New and improved structured reporting of lung cancer
It isn’t only the diagnosis and treatment of lung cancer that has changed over the years. The way it is reported by pathologists has also been put under the microscope, and the result is a more effective process. We asked Dr Jenny Ma Wyatt, Anatomical Pathologist at SA Pathology, a few questions about this change.
When was structured reporting for lung cancer developed and why?
In June 2007, a National Round Table was held to discuss the use of structured reporting of cancer throughout Australia. All who were present at the Round Table agreed that structured reporting of cancer cases in anatomical pathology and haematology is likely to contribute to better cancer control through improvements in:
(1) clinical management and treatment planning
(2) cancer notification, registration and aggregated analyses
The Cancer Institute NSW secured funding in February 2008 from the then Department of Health and Ageing (Quality Use of Pathology Program) to work with the RCPA and Cancer Australia to develop six initial reporting protocols (lung, melanoma, breast, colorectal, lymphoma and prostate) and a framework to guide development of the protocols, in partnership with national clinician and pathologist organisations.

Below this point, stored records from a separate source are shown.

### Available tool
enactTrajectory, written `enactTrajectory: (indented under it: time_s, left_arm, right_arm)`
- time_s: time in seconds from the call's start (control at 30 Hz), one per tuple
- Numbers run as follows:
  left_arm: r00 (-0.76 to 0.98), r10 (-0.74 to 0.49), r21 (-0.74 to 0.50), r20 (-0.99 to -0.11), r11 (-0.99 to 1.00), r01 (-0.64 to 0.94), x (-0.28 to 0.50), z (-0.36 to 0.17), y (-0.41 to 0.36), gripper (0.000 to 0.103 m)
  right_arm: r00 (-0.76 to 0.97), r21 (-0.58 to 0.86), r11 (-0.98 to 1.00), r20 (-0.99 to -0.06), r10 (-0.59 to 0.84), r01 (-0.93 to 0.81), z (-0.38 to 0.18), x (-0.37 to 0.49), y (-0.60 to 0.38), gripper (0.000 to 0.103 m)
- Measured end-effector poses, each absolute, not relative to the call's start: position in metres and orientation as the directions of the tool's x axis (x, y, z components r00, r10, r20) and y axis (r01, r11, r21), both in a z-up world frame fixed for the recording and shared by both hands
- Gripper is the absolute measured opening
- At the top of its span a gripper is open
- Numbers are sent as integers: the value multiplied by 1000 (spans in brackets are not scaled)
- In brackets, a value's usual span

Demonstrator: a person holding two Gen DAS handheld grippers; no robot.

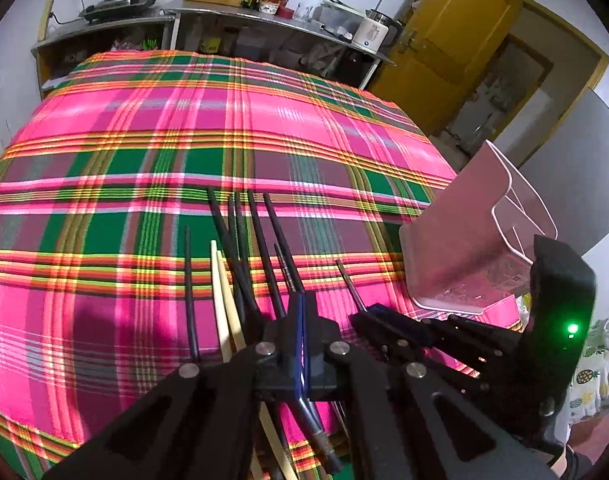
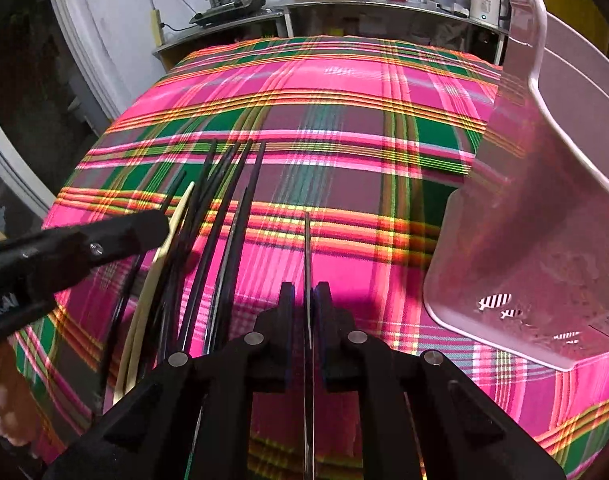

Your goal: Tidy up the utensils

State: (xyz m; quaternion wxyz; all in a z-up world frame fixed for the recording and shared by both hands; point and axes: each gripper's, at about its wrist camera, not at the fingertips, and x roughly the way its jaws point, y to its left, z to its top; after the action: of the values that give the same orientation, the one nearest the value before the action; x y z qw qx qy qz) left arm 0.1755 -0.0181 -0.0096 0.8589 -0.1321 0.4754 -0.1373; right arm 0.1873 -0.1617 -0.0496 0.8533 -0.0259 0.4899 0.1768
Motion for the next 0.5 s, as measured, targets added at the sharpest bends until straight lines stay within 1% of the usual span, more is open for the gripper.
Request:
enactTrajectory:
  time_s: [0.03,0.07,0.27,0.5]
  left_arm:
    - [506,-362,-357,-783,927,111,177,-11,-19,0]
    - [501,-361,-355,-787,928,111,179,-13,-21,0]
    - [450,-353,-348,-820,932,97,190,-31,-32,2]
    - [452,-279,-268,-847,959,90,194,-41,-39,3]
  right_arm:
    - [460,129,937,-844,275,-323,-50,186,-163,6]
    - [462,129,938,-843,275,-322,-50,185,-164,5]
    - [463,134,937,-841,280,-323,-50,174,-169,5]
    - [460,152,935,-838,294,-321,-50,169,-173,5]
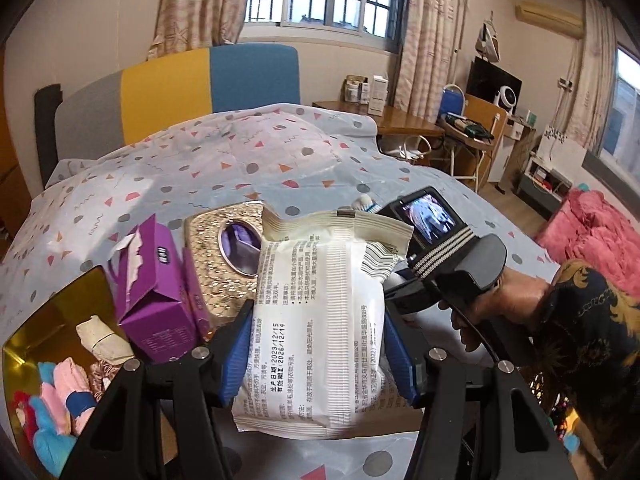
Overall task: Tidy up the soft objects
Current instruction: 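Carry the wipes packet into the gold tray and open the left gripper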
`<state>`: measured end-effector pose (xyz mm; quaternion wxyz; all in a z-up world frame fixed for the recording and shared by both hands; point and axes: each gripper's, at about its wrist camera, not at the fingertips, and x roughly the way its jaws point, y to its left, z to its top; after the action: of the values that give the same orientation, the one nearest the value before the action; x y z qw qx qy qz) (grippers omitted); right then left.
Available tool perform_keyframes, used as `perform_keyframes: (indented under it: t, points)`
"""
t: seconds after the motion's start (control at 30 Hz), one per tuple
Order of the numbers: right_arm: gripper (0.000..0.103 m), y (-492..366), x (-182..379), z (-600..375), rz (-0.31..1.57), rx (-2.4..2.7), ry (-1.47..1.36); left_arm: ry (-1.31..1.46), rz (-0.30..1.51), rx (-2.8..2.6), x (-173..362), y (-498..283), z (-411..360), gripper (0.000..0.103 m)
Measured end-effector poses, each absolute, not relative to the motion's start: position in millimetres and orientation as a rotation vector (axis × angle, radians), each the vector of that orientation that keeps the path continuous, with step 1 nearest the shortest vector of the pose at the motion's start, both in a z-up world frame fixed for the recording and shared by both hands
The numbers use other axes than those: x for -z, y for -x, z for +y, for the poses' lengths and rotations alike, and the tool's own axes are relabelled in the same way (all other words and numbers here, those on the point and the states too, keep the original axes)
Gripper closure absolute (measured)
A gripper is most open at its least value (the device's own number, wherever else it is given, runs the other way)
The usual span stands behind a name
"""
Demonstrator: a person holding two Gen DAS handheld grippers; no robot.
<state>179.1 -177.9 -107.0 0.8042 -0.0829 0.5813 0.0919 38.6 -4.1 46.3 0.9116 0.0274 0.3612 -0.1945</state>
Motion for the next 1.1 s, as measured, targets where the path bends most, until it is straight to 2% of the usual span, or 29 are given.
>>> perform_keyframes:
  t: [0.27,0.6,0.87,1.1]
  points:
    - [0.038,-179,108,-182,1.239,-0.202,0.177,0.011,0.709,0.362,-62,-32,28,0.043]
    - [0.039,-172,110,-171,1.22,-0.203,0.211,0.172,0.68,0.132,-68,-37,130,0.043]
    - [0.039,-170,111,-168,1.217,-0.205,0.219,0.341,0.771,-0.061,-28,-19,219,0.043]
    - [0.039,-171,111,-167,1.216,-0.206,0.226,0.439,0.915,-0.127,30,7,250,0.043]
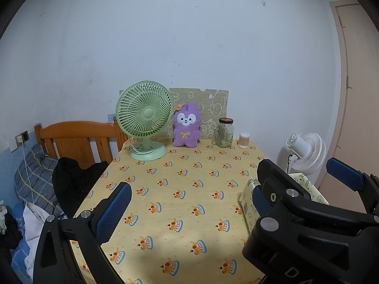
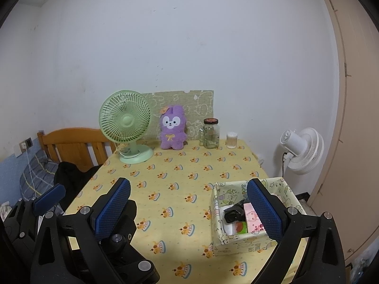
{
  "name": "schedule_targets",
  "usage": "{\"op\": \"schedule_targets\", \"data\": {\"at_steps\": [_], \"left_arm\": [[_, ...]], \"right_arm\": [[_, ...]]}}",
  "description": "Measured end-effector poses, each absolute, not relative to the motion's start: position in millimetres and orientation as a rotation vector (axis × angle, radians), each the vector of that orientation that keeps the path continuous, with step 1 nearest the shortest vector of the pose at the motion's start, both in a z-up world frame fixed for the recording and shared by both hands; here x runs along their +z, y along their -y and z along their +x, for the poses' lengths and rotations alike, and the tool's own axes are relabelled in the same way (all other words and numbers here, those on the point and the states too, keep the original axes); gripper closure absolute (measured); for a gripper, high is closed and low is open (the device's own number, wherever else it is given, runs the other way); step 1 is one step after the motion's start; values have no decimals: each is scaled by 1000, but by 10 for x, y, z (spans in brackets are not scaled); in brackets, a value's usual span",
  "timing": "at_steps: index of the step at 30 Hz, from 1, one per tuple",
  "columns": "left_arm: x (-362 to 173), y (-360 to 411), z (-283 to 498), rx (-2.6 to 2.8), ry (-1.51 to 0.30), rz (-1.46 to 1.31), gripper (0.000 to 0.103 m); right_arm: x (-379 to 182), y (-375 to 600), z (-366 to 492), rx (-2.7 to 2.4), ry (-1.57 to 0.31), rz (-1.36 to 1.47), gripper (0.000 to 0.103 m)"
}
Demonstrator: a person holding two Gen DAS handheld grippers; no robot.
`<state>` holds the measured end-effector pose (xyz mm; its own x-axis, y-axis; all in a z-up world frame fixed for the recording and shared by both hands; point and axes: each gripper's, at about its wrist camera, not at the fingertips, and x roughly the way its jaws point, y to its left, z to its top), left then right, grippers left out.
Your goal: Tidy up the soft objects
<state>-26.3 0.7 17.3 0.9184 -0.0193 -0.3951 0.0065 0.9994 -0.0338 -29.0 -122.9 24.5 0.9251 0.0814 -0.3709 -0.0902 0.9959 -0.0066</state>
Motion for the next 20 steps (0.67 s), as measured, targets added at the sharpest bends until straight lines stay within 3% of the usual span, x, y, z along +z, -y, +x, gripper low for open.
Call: {"op": "schedule_targets", "data": {"at_steps": [20], "left_arm": [[165,-13,-280,-14,-407,-19,0]], "right_arm": [[227,1261,-296,88,-383,-21,2]]}}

The protocols contain guidelines for the preparation of structured reports for the specimens of cancers.
The first edition of the Lung Cancer protocol was published in February 2010. It was developed by an expert committee that included pathologists, surgeons and oncologists. I have been the Chair and lead author of the protocol since that time.

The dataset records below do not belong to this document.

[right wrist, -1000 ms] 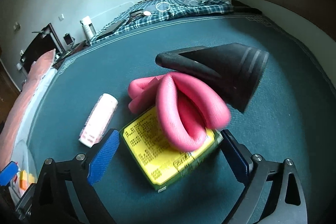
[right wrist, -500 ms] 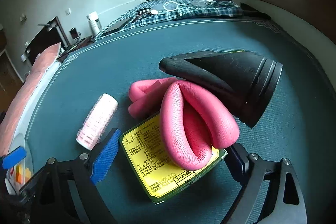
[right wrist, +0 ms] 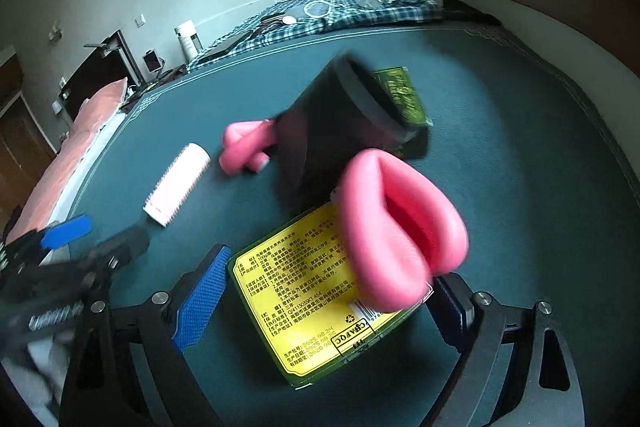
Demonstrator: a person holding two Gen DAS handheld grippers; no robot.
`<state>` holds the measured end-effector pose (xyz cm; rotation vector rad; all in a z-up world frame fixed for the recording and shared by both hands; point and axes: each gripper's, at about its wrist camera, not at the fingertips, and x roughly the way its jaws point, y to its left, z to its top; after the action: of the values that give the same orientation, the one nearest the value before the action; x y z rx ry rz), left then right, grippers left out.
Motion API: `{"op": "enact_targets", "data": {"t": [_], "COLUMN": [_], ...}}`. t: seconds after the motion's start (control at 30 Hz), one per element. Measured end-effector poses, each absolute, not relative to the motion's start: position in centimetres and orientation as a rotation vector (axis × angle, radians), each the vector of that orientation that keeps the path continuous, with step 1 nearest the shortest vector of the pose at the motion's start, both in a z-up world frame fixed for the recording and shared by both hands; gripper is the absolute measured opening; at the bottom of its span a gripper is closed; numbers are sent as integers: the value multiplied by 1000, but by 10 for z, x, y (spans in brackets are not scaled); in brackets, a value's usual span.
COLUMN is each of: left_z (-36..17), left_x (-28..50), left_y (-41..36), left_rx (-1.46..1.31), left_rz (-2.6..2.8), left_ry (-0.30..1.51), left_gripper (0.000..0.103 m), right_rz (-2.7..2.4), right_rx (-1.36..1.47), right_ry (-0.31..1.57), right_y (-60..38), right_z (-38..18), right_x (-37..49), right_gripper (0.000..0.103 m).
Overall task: Organize objects
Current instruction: 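Grasp the pink hair roller with the left tool while the right tool grasps the yellow-labelled box, then carry the roller and yellow box in both tools over the clear bowl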
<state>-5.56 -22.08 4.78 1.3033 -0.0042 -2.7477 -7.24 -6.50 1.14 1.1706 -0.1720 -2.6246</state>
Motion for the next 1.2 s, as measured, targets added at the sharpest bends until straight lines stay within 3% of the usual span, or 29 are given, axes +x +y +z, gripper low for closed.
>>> {"op": "enact_targets", "data": {"t": [0.1, 0.47, 0.7, 0.83, 0.97, 1.2], "left_z": [45, 34, 30, 32, 34, 51], "left_x": [-67, -91, -99, -101, -99, -81], "left_y": [-215, -207, -206, -205, -201, -200], "left_rx": [1311, 1351, 1347, 1333, 1329, 1239], "left_rz": [-2747, -2734, -2737, -2745, -2759, -2781], "left_ry": [-13, 4, 31, 35, 10, -32], "left_gripper": [96, 70, 61, 36, 31, 30], "right_rz": [-2624, -2615, -2621, -2628, -2634, -2632], "right_rx": [1170, 1166, 1153, 1145, 1140, 1133], "right_ry": [-198, -314, -324, -309, -303, -298], "right_y": [-55, -23, -21, -22, -22, -25], "right_z": [11, 13, 10, 9, 8, 10], "right_x": [-65, -48, -46, -46, -45, -43], "right_gripper": [91, 91, 91, 91, 91, 91]}}
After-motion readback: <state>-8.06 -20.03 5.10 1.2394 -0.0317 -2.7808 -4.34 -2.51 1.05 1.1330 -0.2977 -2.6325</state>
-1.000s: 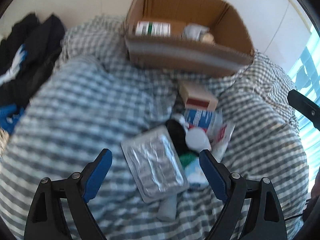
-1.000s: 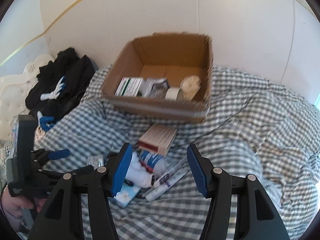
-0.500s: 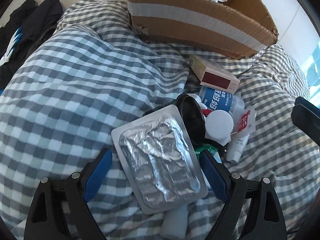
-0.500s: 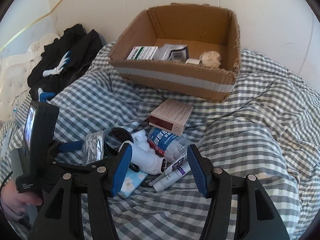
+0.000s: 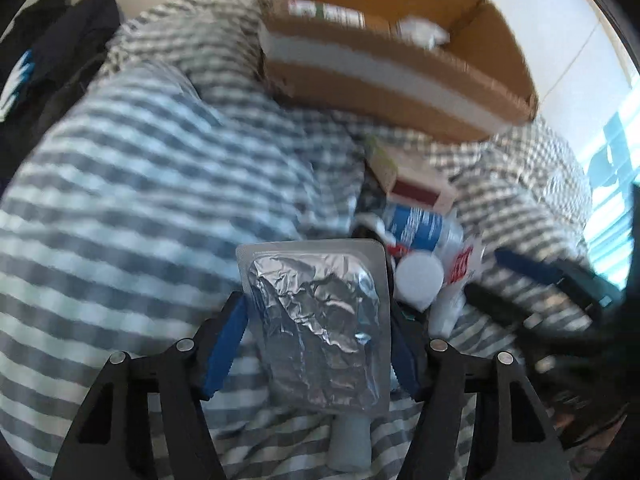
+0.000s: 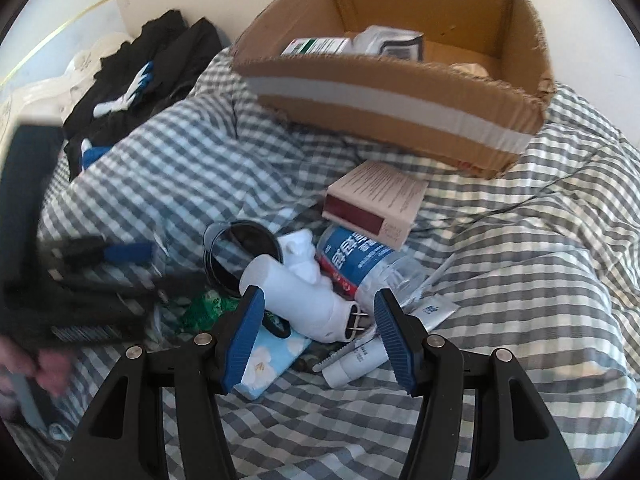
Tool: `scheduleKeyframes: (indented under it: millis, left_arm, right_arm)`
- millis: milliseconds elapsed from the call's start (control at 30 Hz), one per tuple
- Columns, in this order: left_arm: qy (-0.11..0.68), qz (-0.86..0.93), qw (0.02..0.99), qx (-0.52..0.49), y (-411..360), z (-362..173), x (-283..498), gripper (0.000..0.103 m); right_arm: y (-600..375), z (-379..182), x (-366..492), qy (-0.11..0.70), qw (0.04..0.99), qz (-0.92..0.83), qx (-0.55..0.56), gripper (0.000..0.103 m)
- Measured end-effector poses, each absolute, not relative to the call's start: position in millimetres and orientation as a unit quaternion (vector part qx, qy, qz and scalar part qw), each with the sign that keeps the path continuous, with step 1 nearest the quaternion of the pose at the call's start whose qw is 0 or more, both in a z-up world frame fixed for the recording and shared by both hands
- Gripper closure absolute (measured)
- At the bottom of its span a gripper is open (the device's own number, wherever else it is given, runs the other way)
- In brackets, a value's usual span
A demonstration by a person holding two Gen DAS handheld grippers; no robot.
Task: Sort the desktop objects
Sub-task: 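Grasp the foil blister pack with left tool while right tool grasps the white bottle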
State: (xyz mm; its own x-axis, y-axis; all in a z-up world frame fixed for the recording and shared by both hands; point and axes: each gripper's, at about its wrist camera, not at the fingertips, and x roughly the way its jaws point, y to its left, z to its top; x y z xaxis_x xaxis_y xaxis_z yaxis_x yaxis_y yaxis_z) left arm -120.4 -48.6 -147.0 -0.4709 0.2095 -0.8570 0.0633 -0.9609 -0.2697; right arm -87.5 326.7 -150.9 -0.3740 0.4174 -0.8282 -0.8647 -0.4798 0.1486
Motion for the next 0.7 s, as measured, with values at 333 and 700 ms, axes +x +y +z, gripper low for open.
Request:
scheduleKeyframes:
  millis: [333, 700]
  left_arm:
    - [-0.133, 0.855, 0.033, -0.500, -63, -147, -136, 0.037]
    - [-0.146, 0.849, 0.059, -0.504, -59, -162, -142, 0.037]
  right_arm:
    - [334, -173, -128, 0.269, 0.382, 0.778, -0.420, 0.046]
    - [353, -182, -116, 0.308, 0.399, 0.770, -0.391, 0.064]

Why is a structured report useful?
An anatomical pathology report contains information, including the diagnosis, that a clinician uses to plan their patient’s treatment. When the report is written in prose form, it takes time for the clinician to go through it and find the points that are particularly important for each individual case. In a structured report, the information is set out in a systematic manner in point form under headings so that the clinician can access the required information more readily. A structured report also helps to ensure all the important information is included in the report. In other words, all the important information is included in a readily accessible format.

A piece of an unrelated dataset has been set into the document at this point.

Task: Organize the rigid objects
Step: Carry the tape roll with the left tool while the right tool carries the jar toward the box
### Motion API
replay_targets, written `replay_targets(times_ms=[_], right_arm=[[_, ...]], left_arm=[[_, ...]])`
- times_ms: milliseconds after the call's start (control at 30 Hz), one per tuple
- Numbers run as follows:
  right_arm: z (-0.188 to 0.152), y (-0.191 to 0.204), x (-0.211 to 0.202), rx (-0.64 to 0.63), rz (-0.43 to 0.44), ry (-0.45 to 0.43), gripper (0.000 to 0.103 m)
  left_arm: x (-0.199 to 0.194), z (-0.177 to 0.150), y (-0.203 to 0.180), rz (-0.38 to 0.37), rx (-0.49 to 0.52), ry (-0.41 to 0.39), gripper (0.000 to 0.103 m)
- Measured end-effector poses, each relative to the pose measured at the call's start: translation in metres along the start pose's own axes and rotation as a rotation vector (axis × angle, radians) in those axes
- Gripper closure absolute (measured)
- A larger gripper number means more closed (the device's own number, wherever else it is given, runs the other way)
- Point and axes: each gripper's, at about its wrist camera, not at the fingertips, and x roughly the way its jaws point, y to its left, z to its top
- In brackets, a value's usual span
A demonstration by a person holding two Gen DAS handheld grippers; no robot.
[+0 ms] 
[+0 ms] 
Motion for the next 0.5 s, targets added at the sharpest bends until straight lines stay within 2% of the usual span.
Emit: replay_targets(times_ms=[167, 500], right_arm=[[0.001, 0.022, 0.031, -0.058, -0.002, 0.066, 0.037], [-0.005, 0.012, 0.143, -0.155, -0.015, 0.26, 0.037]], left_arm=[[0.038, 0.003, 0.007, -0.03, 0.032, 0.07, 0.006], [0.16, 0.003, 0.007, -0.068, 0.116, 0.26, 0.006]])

How has structured reporting changed the diagnosis and management of lung cancer?
Lung cancer resection specimens are now usually reported in a structured reporting format. By improving the completeness and usability of pathology reports for clinicians, structured reporting has contributed to better cancer control through improvements in clinical management and treatment planning.
How is new evidence related to lung cancer integrated into the reporting protocol?
The protocol is updated with new editions that incorporate new evidence. The second edition was published in 2013, and we will be doing the third edition in the very near future.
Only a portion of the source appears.